## Records shown
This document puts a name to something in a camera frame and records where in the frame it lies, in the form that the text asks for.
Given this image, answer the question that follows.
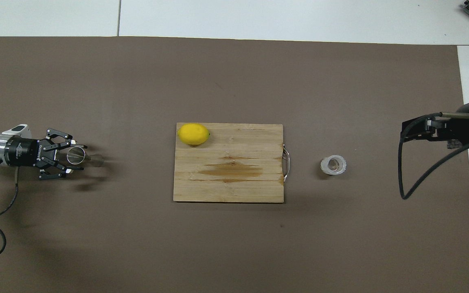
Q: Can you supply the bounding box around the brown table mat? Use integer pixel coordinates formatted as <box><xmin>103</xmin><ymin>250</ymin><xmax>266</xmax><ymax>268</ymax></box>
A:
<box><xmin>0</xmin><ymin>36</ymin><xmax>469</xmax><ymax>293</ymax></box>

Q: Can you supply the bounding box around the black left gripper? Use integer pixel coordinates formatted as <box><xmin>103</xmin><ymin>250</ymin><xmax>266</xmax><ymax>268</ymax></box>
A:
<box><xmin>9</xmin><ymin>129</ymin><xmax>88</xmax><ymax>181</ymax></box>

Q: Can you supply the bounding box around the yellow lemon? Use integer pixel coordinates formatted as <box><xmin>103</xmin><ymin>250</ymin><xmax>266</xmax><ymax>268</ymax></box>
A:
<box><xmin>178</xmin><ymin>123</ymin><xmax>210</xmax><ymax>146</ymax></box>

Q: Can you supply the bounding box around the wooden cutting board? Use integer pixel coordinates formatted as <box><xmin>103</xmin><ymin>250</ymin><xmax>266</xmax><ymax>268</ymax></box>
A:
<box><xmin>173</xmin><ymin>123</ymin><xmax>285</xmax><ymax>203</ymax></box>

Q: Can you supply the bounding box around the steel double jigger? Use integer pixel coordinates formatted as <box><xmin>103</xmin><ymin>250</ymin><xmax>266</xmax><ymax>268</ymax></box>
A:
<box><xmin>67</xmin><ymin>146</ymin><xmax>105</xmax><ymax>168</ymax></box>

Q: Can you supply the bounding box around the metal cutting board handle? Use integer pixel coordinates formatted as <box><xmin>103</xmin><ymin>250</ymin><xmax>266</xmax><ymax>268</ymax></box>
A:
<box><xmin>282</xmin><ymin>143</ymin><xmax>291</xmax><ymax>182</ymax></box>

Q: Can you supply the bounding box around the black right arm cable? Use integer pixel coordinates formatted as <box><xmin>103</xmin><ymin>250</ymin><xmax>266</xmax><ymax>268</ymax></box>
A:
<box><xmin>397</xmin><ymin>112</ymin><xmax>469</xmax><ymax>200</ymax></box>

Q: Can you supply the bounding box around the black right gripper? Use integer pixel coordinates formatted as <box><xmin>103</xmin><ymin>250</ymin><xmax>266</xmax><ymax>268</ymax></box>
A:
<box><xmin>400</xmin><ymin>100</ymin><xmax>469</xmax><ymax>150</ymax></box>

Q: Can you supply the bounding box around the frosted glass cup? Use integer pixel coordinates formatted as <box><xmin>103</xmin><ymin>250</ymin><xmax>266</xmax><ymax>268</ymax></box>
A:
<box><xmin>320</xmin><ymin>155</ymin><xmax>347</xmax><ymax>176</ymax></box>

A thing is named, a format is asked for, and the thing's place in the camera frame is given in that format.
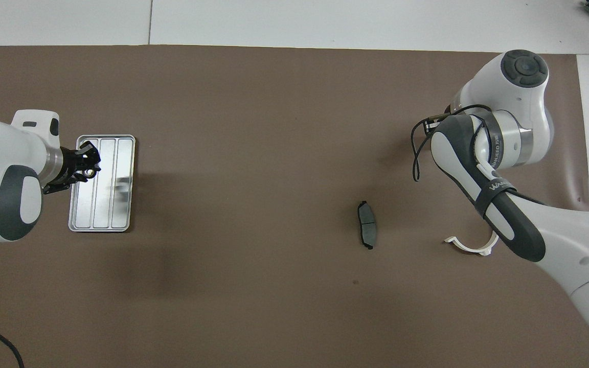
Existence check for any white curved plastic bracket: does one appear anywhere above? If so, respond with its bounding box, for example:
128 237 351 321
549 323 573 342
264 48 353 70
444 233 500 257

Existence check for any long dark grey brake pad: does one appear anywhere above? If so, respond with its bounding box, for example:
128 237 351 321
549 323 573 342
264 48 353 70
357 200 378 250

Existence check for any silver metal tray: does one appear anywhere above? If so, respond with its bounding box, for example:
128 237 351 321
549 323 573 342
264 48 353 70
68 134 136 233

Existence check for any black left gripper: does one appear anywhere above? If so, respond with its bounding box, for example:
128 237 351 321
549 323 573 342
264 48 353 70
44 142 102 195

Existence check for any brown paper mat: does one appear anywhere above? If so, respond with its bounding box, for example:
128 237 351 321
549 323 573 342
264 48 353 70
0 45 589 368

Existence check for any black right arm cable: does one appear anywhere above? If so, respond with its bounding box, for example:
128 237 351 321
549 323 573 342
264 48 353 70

## What to work on
When you write out the data, keep every line exact and drop the pictures.

## Answer for this exercise
This document puts a name to something in a camera frame and records where in the frame it lies, in the form that the text asks for.
Given this image, answer the question that follows.
Q: Can you supply the bounding box around the brown table mat? Use integer pixel coordinates formatted as <box><xmin>103</xmin><ymin>250</ymin><xmax>266</xmax><ymax>268</ymax></box>
A:
<box><xmin>0</xmin><ymin>36</ymin><xmax>469</xmax><ymax>293</ymax></box>

Q: Can you supply the bounding box around the black left gripper? Use integer pixel coordinates formatted as <box><xmin>103</xmin><ymin>250</ymin><xmax>266</xmax><ymax>268</ymax></box>
A:
<box><xmin>9</xmin><ymin>129</ymin><xmax>88</xmax><ymax>181</ymax></box>

Q: Can you supply the bounding box around the yellow lemon? Use integer pixel coordinates formatted as <box><xmin>103</xmin><ymin>250</ymin><xmax>266</xmax><ymax>268</ymax></box>
A:
<box><xmin>178</xmin><ymin>123</ymin><xmax>210</xmax><ymax>146</ymax></box>

Q: Can you supply the bounding box around the wooden cutting board? Use integer pixel coordinates formatted as <box><xmin>103</xmin><ymin>250</ymin><xmax>266</xmax><ymax>268</ymax></box>
A:
<box><xmin>173</xmin><ymin>123</ymin><xmax>285</xmax><ymax>203</ymax></box>

Q: Can you supply the bounding box around the steel double jigger? Use integer pixel coordinates formatted as <box><xmin>103</xmin><ymin>250</ymin><xmax>266</xmax><ymax>268</ymax></box>
A:
<box><xmin>67</xmin><ymin>146</ymin><xmax>105</xmax><ymax>168</ymax></box>

Q: Can you supply the bounding box around the metal cutting board handle? Use integer pixel coordinates formatted as <box><xmin>103</xmin><ymin>250</ymin><xmax>266</xmax><ymax>268</ymax></box>
A:
<box><xmin>282</xmin><ymin>143</ymin><xmax>291</xmax><ymax>182</ymax></box>

Q: Can you supply the bounding box around the black right arm cable? Use integer pixel coordinates formatted as <box><xmin>103</xmin><ymin>250</ymin><xmax>266</xmax><ymax>268</ymax></box>
A:
<box><xmin>397</xmin><ymin>112</ymin><xmax>469</xmax><ymax>200</ymax></box>

Q: Can you supply the bounding box around the black right gripper? Use integer pixel coordinates formatted as <box><xmin>103</xmin><ymin>250</ymin><xmax>266</xmax><ymax>268</ymax></box>
A:
<box><xmin>400</xmin><ymin>100</ymin><xmax>469</xmax><ymax>150</ymax></box>

Q: Can you supply the bounding box around the frosted glass cup? Use integer pixel coordinates formatted as <box><xmin>103</xmin><ymin>250</ymin><xmax>266</xmax><ymax>268</ymax></box>
A:
<box><xmin>320</xmin><ymin>155</ymin><xmax>347</xmax><ymax>176</ymax></box>

A thing is named, a format is asked for, and the thing's place in the camera frame is given in that format.
Existence check for any white curved plastic bracket: does one appear anywhere above? If so, respond with its bounding box, for example:
128 237 351 321
549 323 573 342
264 48 353 70
444 233 500 257

Existence check for any long dark grey brake pad: does one appear anywhere above? If so, respond with its bounding box, for example:
128 237 351 321
549 323 573 342
264 48 353 70
357 200 378 250

Existence check for any silver metal tray: does one appear anywhere above? If so, respond with its bounding box, for example:
128 237 351 321
549 323 573 342
264 48 353 70
68 134 136 233

Existence check for any black left gripper: does one appear anywhere above? If so, respond with its bounding box, for example:
128 237 351 321
549 323 573 342
264 48 353 70
44 142 102 195

Existence check for any brown paper mat: does one appear anywhere above? If so, respond with its bounding box, for example:
128 237 351 321
549 323 573 342
264 48 353 70
0 45 589 368

Existence check for any black right arm cable: does one appear anywhere above? If so, respond with its bounding box, for example:
128 237 351 321
549 323 573 342
264 48 353 70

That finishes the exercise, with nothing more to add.